Start of Source information

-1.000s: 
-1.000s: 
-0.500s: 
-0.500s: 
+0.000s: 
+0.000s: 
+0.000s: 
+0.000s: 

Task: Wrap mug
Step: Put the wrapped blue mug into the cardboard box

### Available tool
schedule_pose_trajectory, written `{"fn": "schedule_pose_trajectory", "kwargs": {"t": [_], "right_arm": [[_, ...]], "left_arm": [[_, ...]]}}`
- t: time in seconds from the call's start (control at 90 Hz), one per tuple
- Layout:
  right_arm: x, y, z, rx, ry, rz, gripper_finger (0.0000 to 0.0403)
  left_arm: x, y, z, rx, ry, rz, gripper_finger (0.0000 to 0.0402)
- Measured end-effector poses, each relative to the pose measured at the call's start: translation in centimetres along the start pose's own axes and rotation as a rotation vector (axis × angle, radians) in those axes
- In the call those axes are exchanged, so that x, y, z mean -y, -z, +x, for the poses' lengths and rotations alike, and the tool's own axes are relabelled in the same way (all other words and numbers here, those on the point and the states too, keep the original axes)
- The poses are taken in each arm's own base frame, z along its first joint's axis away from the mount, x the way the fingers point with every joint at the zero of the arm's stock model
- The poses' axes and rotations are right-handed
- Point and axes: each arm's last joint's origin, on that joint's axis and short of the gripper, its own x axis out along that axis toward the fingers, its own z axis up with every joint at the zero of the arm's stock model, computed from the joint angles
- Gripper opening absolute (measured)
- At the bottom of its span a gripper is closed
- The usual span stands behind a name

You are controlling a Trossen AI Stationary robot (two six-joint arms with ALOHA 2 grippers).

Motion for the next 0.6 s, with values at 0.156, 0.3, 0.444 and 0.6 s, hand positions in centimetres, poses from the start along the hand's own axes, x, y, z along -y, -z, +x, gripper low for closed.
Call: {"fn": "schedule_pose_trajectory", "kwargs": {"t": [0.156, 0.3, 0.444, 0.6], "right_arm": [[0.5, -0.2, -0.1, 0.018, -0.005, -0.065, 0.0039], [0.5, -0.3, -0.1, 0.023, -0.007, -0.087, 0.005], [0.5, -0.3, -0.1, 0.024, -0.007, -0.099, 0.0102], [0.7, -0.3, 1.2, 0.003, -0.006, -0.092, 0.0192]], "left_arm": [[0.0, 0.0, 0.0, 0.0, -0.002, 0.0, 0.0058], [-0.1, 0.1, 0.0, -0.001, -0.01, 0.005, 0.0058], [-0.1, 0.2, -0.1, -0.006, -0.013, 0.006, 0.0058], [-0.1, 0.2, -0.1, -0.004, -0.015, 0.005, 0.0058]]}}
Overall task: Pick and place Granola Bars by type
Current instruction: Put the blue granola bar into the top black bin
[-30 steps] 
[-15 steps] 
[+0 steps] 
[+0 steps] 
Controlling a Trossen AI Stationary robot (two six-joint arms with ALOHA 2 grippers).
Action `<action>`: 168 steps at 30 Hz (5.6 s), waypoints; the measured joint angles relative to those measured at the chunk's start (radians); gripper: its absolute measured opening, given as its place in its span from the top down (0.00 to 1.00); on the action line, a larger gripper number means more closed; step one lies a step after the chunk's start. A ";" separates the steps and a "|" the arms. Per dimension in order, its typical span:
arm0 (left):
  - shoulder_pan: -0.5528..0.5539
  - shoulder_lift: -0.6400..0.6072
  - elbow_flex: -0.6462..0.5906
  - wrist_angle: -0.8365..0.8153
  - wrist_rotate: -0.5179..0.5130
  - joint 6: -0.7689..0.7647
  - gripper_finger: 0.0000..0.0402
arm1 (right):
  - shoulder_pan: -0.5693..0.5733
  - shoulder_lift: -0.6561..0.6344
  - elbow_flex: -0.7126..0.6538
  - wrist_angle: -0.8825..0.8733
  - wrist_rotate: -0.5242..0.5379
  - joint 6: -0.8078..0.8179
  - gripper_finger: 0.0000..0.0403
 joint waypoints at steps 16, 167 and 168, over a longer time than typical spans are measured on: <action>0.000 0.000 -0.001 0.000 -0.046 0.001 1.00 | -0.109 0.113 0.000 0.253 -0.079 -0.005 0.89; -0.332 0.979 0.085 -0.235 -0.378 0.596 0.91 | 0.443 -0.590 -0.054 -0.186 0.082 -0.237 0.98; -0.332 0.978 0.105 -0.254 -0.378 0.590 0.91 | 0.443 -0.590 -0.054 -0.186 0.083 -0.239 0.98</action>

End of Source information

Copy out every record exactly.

> _Solution to this exercise_
-1.000s: 
-1.000s: 
-0.500s: 
-0.500s: 
+0.000s: 
+0.000s: 
+0.000s: 
+0.000s: 

Task: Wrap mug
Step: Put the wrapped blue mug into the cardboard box

### Available tool
schedule_pose_trajectory, written `{"fn": "schedule_pose_trajectory", "kwargs": {"t": [_], "right_arm": [[_, ...]], "left_arm": [[_, ...]]}}`
- t: time in seconds from the call's start (control at 90 Hz), one per tuple
- Layout:
  right_arm: x, y, z, rx, ry, rz, gripper_finger (0.0000 to 0.0403)
  left_arm: x, y, z, rx, ry, rz, gripper_finger (0.0000 to 0.0402)
- Measured end-effector poses, each relative to the pose measured at the call's start: translation in centimetres along the start pose's own axes and rotation as a rotation vector (axis × angle, radians) in those axes
- In the call those axes are exchanged, so that x, y, z mean -y, -z, +x, for the poses' lengths and rotations alike, and the tool's own axes are relabelled in the same way (all other words and numbers here, those on the point and the states too, keep the original axes)
- The poses are taken in each arm's own base frame, z along its first joint's axis away from the mount, x the way the fingers point with every joint at the zero of the arm's stock model
- The poses' axes and rotations are right-handed
- Point and axes: each arm's last joint's origin, on that joint's axis and short of the gripper, its own x axis out along that axis toward the fingers, its own z axis up with every joint at the zero of the arm's stock model, computed from the joint angles
- Gripper opening absolute (measured)
- At the bottom of its span a gripper is closed
- The usual span stands behind a name

You are controlling a Trossen AI Stationary robot (two six-joint arms with ALOHA 2 grippers).

Motion for the next 0.6 s, with values at 0.156, 0.3, 0.444 and 0.6 s, hand positions in centimetres, poses from the start along the hand's own axes, x, y, z along -y, -z, +x, gripper low for closed.
Call: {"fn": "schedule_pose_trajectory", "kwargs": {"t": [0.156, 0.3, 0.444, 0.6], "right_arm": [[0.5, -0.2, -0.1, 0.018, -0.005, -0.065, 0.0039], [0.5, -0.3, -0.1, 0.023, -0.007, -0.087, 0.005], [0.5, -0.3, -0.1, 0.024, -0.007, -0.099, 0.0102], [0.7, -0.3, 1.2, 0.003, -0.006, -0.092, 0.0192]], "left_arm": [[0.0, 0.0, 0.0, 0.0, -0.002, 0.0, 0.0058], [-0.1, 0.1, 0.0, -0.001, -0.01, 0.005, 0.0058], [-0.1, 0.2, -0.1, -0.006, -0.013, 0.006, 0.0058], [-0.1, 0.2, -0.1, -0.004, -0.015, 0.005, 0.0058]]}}
Overall task: Pick and place Granola Bars by type
Current instruction: Put the blue granola bar into the top black bin
[-30 steps] 
[-15 steps] 
[+0 steps] 
[+0 steps] 
Controlling a Trossen AI Stationary robot (two six-joint arms with ALOHA 2 grippers).
Action `<action>`: 168 steps at 30 Hz (5.6 s), waypoints; the measured joint angles relative to those measured at the chunk's start (radians); gripper: its absolute measured opening, given as its place in its span from the top down (0.00 to 1.00); on the action line, a larger gripper number means more closed; step one lies a step after the chunk's start. A ";" separates the steps and a "|" the arms. Per dimension in order, its typical span:
arm0 (left):
  - shoulder_pan: -0.5528..0.5539
  - shoulder_lift: -0.6400..0.6072
  - elbow_flex: -0.6462..0.5906
  - wrist_angle: -0.8365..0.8153
  - wrist_rotate: -0.5179..0.5130
  - joint 6: -0.7689..0.7647
  - gripper_finger: 0.0000..0.0402
arm1 (right):
  - shoulder_pan: -0.5693..0.5733
  - shoulder_lift: -0.6561..0.6344
  - elbow_flex: -0.7126..0.6538
  - wrist_angle: -0.8825..0.8733
  - wrist_rotate: -0.5242..0.5379
  - joint 6: -0.8078..0.8179
  - gripper_finger: 0.0000..0.0403
 joint waypoints at steps 16, 167 and 168, over a longer time than typical spans are measured on: <action>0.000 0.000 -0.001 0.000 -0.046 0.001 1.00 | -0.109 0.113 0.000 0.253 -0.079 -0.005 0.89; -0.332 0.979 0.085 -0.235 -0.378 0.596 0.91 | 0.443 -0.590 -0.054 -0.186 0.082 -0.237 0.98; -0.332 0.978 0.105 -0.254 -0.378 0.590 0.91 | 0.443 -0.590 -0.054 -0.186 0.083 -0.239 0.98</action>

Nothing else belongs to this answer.